Task description: Repeat the entries exactly, and do not carry the pictures over.

Records contained in a dataset
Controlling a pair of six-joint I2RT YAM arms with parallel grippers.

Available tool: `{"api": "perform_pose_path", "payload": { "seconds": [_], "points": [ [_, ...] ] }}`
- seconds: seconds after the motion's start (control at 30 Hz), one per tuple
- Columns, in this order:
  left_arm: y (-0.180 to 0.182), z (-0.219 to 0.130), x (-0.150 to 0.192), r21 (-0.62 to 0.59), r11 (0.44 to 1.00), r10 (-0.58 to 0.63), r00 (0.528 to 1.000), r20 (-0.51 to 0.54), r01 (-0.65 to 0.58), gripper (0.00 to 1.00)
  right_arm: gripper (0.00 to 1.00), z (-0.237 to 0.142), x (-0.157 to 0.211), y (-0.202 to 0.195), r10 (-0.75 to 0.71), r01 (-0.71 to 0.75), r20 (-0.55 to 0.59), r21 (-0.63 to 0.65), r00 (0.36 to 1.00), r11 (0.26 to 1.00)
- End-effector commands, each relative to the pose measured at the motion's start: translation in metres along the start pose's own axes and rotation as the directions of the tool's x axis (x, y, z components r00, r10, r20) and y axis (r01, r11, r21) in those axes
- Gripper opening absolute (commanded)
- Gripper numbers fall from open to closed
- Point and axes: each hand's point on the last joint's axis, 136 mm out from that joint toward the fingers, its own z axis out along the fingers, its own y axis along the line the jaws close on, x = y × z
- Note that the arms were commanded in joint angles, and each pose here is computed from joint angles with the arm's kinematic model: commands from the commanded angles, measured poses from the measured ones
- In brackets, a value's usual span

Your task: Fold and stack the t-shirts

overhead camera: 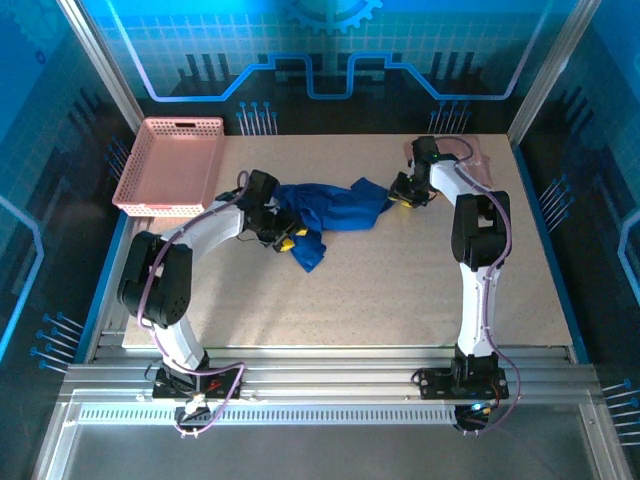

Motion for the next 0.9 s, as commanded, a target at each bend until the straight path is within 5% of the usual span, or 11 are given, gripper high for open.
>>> {"api": "perform_pose_path", "payload": {
  "seconds": [0.0,0.87],
  "points": [
    [-0.003,0.005,0.001,-0.027,1.0,0.009,1.0,-0.025,-0.009,0.43,0.37,0.006,-0.001,-0.009,0.028,-0.028,-0.007,0.013,1.0,1.0],
    [0.01,0.019,-0.014,-0.137,0.99,0.042,0.999,-0.016,-0.043,0.4,0.37,0.013,0.007,-0.014,0.049,-0.049,-0.036,0.02,0.998,0.999]
  ]
}}
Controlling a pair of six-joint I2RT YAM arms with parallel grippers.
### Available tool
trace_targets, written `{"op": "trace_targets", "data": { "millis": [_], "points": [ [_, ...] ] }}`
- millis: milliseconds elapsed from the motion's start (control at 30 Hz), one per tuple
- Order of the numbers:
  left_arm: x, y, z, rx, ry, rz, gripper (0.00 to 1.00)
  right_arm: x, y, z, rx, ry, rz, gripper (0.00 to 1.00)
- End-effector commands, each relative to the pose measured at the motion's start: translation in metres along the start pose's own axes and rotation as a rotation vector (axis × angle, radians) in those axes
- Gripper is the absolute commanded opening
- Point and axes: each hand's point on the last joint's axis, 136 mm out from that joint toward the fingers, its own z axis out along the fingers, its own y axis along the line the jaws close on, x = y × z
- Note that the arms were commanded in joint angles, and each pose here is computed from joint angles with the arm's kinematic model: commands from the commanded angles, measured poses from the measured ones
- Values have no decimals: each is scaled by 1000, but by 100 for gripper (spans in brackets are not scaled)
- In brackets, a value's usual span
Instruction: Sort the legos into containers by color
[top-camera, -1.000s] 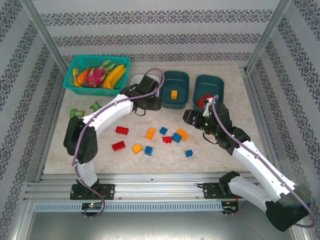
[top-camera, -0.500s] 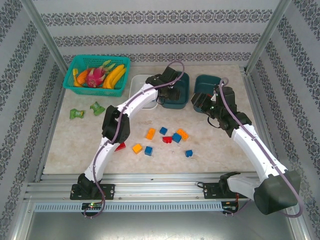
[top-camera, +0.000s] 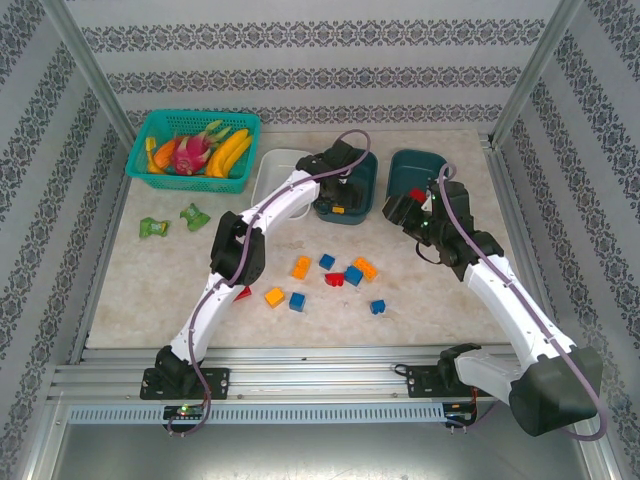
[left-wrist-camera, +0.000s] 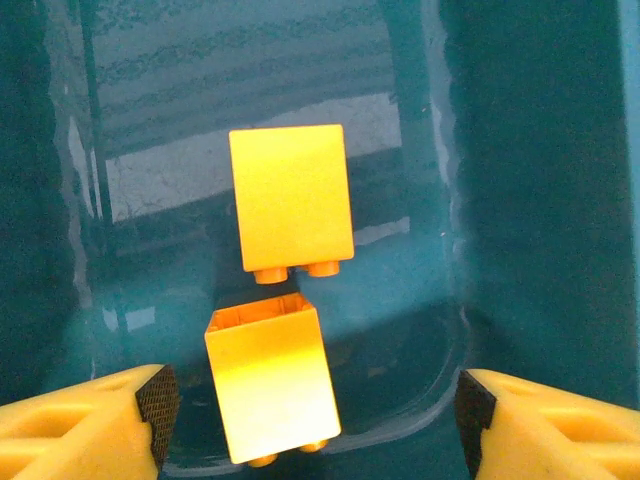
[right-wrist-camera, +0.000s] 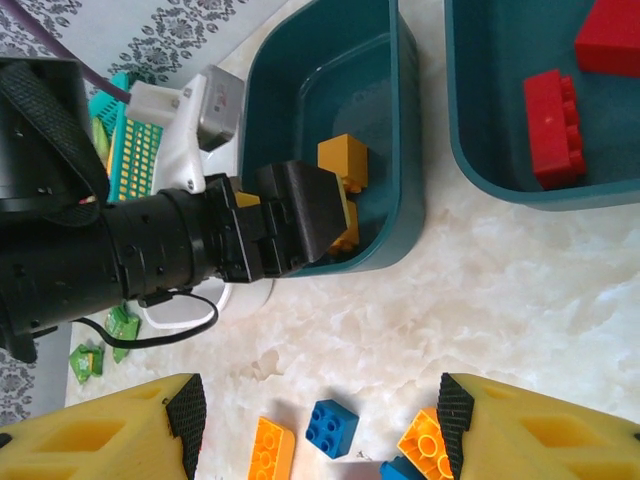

Output below:
Controlling a pair of six-joint I2RT YAM arms with parallel grippers.

Available tool: `{"api": "perform_pose_path", "payload": { "seconds": [_], "points": [ [_, ...] ] }}`
- seconds: seconds after the motion's start (control at 30 Hz), one per tuple
- Columns, in this order:
  left_arm: y (-0.180 to 0.182), z (-0.219 to 0.130), x (-0.150 to 0.192), r21 (-0.62 to 0.59), r11 (0.44 to 1.00), r10 (-0.58 to 0.63), r00 (0.528 to 1.000), r20 (-0.51 to 0.54), r01 (-0.65 to 0.58), gripper (0.00 to 1.00)
  right_arm: gripper (0.00 to 1.00), z (-0.237 to 0.142), x (-0.157 to 0.211), y (-0.202 to 0.195), r10 (-0.75 to 0.71), r01 (-0.71 to 0.75), r20 (-0.55 to 0.59), r21 (-0.63 to 0.65), r00 (0.36 to 1.00), r11 (0.26 to 1.00)
- End-effector commands, each relative to the pose measured at the motion's start: translation in metres along the start pose's own axes and rotation as the directions of the tool's x axis (x, y, z components r00, r10, r20) and y axis (r01, r11, r21) in those axes
- Gripper opening absolute (commanded)
- Gripper numbers fall from open to closed
- Point and axes: each hand's point on the last joint's axis, 136 mm out from that joint toward the fingers, its own z axis out along the fingers, its own y axis along the line the jaws close on, x = y × z
- Note that the arms were commanded in joint angles, and each pose here is computed from joint angles with the arm's kinematic model: commands from the commanded angles, measured poses from the measured ones
- In brackets, a value's usual span

Your task: Fold and stack the t-shirts

overhead camera: 

Motion for the next 0.9 s, as commanded, a target at each bend until the straight path is within 5% of the usual span, or 11 are given, gripper high for open.
>>> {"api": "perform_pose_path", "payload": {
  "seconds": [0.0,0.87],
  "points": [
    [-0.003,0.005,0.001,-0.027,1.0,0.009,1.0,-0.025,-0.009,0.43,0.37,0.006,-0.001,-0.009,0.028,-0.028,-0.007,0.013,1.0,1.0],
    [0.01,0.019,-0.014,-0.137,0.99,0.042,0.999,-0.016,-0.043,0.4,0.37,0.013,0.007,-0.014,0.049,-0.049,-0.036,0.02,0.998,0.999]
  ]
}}
Controlling a pair of six-joint I2RT YAM arms with parallel grippers.
### Available tool
trace_targets, written `{"op": "trace_targets", "data": { "millis": [_], "points": [ [_, ...] ] }}`
- millis: milliseconds elapsed from the motion's start (control at 30 Hz), one per tuple
- Order of the numbers:
  left_arm: x, y, z, rx, ry, rz, gripper (0.00 to 1.00)
  right_arm: x, y, z, rx, ry, rz, gripper (0.00 to 1.00)
- End-effector commands, each relative to the pose measured at the motion's start: translation in metres along the start pose's own axes and rotation as a rotation vector (axis × angle, radians) in those axes
- Gripper is the absolute commanded opening
- Point and axes: each hand's point on the last joint's axis, 136 mm out from that joint toward the fingers, its own z axis out along the fingers, its own y axis along the line the jaws close on, x = y × z
- Note that the arms were commanded in joint angles, and each pose here is computed from joint angles with the arm's kinematic model: commands from the commanded angles, measured poses from the measured ones
- Values have no decimals: each is scaled by 1000, but by 100 for gripper (spans in brackets are not scaled)
- In brackets, a value's usual span
Instruction: Sort the legos into containers by color
[top-camera, -1.000s] 
[top-camera, -0.500s] 
[top-camera, +0.000s] 
[left-wrist-camera, +0.000s] 
[right-wrist-camera, +0.000s] 

This output requires nothing more.